▶ **What is needed**: Find every line in the records below that holds the word "left", and copy each one.

▶ **Data for review**:
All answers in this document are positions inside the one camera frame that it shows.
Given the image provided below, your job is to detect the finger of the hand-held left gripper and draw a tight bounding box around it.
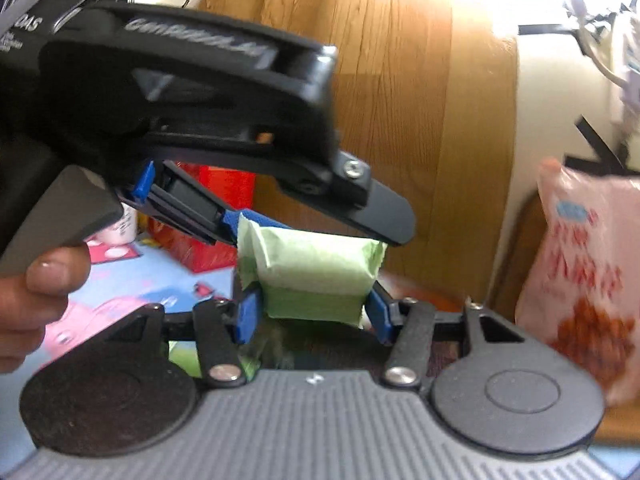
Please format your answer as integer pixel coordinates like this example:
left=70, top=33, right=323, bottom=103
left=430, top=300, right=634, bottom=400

▶ **Expected output**:
Given the image provided below, your job is to detect the finger of the hand-held left gripper and draw a tight bounding box around it.
left=70, top=33, right=323, bottom=103
left=430, top=300, right=634, bottom=400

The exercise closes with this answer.